▶ **What the exercise asks**
Make a word-for-word copy of the entries below from their first line through the line with "query (the noun phrase to segment): black", and add nothing.

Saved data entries
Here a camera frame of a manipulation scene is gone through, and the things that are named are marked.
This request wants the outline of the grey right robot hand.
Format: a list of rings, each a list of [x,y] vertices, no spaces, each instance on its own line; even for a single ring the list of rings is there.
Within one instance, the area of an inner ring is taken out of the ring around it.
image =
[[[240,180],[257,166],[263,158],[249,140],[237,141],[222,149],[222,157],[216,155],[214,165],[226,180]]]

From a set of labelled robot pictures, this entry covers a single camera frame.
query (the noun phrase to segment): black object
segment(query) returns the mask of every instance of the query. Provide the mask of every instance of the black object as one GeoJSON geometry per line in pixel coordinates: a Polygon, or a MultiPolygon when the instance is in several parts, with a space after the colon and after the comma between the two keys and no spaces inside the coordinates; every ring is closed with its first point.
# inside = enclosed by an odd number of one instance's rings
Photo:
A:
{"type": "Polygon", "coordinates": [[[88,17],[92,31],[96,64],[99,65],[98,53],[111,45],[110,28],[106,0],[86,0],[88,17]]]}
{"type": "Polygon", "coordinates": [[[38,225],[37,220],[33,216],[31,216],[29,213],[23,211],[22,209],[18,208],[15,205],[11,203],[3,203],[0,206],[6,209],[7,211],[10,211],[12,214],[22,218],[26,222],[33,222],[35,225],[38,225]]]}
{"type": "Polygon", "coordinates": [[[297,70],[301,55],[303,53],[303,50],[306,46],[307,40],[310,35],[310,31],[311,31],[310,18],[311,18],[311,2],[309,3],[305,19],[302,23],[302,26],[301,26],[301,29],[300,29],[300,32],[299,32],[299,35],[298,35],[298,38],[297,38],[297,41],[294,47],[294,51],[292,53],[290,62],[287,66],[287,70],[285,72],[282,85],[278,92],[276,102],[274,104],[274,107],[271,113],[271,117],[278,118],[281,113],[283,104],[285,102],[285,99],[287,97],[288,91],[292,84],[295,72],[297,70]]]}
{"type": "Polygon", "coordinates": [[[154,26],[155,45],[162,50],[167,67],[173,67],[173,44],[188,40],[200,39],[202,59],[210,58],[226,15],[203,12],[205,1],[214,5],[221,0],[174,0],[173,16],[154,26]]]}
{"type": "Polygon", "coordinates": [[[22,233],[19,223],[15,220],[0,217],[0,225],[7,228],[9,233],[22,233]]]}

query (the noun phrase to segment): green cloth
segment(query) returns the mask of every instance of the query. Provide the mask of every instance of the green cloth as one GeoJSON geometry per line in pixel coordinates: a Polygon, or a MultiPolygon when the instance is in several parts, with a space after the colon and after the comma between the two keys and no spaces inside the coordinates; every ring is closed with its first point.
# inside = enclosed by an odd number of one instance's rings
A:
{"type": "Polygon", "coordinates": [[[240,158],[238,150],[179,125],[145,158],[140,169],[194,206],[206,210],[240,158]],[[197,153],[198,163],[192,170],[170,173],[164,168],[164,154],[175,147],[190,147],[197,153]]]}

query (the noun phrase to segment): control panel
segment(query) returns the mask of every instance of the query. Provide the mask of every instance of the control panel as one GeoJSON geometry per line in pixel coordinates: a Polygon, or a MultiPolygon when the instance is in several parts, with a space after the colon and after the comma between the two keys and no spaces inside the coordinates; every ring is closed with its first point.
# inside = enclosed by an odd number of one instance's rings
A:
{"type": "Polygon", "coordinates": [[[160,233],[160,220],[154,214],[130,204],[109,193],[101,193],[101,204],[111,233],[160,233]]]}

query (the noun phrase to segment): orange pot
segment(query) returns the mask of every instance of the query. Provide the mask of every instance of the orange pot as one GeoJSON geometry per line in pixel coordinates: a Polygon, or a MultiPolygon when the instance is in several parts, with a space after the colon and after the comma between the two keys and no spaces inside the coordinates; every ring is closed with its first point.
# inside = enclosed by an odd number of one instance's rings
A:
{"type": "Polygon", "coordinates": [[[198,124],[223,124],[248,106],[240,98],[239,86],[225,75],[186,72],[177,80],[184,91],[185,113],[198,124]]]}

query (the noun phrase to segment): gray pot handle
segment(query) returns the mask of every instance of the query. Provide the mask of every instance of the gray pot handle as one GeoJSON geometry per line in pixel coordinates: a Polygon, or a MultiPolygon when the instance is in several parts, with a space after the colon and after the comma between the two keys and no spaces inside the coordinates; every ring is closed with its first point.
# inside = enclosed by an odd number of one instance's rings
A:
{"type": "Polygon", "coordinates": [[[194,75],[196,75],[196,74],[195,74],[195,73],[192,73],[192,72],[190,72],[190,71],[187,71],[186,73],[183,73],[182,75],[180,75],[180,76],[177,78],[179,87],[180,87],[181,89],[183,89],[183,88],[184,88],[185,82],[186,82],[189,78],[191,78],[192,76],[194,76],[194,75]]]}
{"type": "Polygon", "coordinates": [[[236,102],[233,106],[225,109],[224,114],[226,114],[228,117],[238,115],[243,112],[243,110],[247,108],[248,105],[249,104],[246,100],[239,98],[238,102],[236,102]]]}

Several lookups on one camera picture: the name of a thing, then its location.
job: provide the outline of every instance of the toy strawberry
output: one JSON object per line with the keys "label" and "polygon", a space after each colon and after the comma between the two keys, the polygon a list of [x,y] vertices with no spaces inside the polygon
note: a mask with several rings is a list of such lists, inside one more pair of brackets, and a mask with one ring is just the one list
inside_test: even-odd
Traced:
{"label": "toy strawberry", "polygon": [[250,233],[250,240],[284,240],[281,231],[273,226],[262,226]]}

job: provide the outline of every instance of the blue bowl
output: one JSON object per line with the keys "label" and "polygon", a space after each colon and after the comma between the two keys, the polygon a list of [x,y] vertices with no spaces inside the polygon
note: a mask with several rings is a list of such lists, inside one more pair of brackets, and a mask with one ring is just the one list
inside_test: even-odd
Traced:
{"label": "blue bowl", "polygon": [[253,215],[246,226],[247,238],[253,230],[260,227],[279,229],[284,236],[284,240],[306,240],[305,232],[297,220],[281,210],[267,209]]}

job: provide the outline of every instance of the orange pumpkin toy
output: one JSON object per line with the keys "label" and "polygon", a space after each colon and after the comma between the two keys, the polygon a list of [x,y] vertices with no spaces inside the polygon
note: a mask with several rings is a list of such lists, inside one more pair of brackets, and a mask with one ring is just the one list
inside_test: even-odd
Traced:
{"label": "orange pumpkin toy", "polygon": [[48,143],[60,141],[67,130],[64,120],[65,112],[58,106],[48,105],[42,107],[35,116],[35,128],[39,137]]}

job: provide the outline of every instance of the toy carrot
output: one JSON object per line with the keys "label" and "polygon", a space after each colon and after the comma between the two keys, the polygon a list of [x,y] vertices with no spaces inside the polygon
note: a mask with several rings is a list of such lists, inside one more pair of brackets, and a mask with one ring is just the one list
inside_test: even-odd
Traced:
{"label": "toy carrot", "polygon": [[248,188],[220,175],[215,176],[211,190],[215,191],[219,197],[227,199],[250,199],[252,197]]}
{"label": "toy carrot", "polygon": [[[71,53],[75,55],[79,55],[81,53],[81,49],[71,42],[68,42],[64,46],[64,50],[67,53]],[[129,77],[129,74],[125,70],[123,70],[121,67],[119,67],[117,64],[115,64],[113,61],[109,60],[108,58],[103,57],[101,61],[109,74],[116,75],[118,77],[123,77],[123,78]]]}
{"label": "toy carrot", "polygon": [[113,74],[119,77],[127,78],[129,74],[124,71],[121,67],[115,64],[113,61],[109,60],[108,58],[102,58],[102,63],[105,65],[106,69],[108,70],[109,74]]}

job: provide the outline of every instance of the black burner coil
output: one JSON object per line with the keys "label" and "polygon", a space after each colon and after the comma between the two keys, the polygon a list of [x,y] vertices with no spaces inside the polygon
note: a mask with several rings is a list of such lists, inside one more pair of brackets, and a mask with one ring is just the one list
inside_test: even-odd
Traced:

▶ **Your solution**
Here a camera frame of a manipulation scene is gone through, and the things that are named are marked.
This request wants the outline of the grey right robot hand.
Format: a list of rings, each a list of [x,y] vertices, no spaces, each instance on its own line; even for a single ring the list of rings is there.
Within one instance, the area of an inner ring is taken out of the ring around it.
image =
[[[240,180],[257,166],[263,158],[249,140],[237,141],[222,149],[222,157],[216,155],[214,165],[226,180]]]

From a set of labelled robot pictures, this entry covers a single camera frame.
query (the noun phrase to segment): black object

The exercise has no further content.